12. In India, farmers are planting Jatropha in marginal farmland and degraded forest to produce biodiesel and carbon credits.

13. In the US 300 farmers are responsible for New York City’s water quality and are collectively paid US$7.0m/year to deliver safe drinking water for the City’s 9 million residents.

14. UK farmers are planting a bumble bee pollen and nectar mix on marginal farmland, thereby guaranteeing vital plant pollination and halting bee decline on over 25% of the UK's arable land.

15. The island of Samsø converted to 100% renewable energy using a combination of windmills, central heating plants, biomass and solar generation.

16. The Australian Government does not have the resources to fully fund a national stewardship scheme.
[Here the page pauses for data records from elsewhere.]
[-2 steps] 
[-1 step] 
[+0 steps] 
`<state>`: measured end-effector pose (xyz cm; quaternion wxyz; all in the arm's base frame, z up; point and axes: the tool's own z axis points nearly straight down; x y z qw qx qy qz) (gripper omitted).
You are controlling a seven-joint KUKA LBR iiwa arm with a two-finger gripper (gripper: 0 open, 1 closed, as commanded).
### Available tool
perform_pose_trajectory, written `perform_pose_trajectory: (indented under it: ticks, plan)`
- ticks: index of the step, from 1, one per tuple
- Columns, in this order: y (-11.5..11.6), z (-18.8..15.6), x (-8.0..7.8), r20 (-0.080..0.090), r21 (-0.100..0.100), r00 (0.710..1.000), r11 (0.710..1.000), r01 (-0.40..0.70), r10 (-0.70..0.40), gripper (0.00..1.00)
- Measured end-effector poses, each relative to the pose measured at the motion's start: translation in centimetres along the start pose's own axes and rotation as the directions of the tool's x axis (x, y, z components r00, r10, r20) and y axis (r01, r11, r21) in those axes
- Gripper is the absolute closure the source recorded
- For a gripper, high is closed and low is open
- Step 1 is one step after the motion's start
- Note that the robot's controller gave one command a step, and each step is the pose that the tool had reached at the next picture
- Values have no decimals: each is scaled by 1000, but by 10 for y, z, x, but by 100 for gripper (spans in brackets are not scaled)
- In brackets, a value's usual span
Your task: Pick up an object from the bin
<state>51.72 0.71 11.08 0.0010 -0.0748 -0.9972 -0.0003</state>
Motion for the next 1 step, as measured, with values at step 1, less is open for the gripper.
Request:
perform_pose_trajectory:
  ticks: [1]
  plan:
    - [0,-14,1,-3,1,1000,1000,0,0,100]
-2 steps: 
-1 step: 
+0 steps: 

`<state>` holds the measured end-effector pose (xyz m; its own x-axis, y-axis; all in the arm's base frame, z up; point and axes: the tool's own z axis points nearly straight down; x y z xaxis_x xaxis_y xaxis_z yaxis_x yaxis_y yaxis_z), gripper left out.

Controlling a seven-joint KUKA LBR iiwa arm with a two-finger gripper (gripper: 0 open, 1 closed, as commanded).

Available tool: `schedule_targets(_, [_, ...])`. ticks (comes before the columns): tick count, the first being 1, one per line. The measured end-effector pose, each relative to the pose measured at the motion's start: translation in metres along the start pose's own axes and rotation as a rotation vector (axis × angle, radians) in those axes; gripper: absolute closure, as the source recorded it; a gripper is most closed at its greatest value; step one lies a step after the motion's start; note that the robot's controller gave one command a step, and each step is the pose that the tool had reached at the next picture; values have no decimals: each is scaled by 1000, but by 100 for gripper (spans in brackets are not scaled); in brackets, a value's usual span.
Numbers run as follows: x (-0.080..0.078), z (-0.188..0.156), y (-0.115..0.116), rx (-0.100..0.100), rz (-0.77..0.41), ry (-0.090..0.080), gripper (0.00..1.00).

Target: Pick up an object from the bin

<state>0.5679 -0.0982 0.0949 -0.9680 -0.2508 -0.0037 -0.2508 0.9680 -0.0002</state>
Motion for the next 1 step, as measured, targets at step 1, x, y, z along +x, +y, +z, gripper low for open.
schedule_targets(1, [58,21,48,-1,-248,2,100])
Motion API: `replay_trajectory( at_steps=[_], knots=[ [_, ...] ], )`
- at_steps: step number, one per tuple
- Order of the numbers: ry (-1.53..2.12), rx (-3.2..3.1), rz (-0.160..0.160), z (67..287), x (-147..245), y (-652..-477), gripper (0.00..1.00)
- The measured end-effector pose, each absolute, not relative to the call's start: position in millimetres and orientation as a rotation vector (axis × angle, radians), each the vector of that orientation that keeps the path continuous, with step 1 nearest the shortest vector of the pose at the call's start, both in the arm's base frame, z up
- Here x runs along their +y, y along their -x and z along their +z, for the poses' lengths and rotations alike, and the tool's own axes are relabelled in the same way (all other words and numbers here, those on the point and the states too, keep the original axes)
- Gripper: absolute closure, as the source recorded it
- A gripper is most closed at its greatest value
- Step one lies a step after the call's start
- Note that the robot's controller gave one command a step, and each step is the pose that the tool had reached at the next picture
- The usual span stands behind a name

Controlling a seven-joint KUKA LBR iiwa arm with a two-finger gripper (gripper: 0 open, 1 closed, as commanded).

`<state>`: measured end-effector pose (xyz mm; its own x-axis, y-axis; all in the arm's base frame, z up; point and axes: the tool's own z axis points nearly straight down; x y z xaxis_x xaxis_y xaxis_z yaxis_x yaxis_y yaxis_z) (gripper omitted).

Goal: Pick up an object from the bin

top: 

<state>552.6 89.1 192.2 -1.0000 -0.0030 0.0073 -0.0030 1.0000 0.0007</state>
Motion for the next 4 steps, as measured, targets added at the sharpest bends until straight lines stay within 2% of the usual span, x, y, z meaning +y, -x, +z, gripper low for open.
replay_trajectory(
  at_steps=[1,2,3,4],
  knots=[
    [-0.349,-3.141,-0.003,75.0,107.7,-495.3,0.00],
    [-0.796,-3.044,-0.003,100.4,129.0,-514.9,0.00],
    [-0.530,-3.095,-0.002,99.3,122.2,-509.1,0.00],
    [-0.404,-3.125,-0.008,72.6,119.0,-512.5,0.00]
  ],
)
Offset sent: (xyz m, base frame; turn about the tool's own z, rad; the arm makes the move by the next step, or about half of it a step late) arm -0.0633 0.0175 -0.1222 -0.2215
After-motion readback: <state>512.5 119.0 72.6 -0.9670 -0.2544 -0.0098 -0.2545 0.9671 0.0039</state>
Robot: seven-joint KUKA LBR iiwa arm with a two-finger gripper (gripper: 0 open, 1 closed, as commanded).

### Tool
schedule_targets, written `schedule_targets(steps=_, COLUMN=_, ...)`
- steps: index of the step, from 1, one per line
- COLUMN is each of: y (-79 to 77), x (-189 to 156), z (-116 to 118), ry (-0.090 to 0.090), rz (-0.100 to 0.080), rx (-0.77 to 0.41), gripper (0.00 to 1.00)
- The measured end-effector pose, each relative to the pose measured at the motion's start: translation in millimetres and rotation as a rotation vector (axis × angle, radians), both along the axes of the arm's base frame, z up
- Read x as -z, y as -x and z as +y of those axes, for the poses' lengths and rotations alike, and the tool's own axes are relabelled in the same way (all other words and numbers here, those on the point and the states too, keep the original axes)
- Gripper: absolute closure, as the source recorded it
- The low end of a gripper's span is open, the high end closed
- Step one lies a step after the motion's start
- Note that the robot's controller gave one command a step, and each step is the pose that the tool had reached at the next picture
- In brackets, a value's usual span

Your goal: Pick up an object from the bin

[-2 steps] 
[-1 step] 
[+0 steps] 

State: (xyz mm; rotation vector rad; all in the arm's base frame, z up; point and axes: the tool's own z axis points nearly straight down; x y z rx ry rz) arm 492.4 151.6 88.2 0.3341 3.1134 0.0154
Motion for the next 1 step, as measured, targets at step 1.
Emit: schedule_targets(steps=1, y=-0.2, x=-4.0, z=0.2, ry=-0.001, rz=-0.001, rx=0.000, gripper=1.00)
17. It should provide enabling legislation, allow a non-government organisation to administer the scheme and the private sector to develop and drive the marketplace.

18. The scheme must be equitable, with consumers paying land mangers who deliver ecosystem benefits above their environmental duty-of-care.

19. Confidence in the integrity of an ecosystem scheme will only eventuate if backed by proven scientific research.

20. And agriculture’s appetite to participate in an ongoing scheme will be influenced largely by cost-benefit analysis and scheme flexibility.

21. Australia should seize the opportunity to lead the world in sustainable ecosystem preservation and management. Recognising that agriculture is vital to the nation’s food security and sustainable ecosystem preservation and therefore, that consumers must pay the true price for ecosystem goods and services.